The growing season is divided into four categories: Planting, Early-Season, Mid/Late Season, and Harvesting. These categories are designed to address topics most important during those parts of the growing season.
Plus, all information regarding a certain topic will be contained within the specific page. This includes Extension publications, Extension newsletter articles, scientific papers, and 2006 research locations. For example, all information on the Web page regarding plant populations can be found under Planting.
In addition to the seven categories under Corn Management, there are also six other categories dealing with corn production. They are Tillage and Soil Fertility, Pest Management, Weather and Related Crop Response, Alternative Agriculture, End Uses of Corn, and Corn Production Economics and Statistics.
Plus, you can also use key words to search the Web site. There is also an Image Gallery of photos dealing with corn development.
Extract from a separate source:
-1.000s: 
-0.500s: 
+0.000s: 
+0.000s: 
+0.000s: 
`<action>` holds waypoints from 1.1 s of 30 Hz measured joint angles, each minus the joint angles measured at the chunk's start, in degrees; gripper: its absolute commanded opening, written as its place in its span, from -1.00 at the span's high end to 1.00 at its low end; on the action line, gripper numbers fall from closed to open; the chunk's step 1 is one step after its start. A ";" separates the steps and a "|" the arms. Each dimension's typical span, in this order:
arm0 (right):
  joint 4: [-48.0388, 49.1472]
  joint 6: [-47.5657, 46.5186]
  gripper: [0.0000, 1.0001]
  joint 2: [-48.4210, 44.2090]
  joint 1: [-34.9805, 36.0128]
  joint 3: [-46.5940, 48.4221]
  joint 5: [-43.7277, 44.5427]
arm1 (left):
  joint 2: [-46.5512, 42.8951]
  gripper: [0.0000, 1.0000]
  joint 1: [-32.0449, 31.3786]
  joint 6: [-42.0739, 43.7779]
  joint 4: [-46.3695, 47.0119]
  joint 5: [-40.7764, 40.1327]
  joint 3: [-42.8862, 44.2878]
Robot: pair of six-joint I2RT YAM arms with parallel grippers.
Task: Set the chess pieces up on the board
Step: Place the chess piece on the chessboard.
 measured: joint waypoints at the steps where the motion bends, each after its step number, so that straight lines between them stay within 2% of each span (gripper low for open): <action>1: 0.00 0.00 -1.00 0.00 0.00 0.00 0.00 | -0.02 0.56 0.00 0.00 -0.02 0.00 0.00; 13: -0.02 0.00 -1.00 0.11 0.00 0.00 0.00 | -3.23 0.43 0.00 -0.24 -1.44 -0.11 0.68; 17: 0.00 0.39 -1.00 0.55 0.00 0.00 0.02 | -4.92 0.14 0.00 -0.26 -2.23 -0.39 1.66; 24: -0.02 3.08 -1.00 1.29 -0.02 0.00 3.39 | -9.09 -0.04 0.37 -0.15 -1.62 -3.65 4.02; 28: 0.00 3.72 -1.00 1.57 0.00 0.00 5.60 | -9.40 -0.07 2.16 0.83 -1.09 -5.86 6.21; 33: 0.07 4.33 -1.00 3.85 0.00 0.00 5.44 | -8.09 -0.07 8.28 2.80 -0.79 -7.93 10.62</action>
Another section that should prove quite popular is the Resources page, which has links to ISU crops field specialists, other university corn Web sites, other university Extension newsletters, and federal organizations.
Perhaps the hottest topic in crop production right now is how to grow corn following corn. The new ISU site has a recent paper by Elmore entitled "Corn Following Corn: Potentials and Pitfalls." That paper includes references to other research on corn following corn.
Also available is a paper by Purdue agronomist Bob Nielsen entitled "Mitigate the Downside Risks of Corn Following Corn."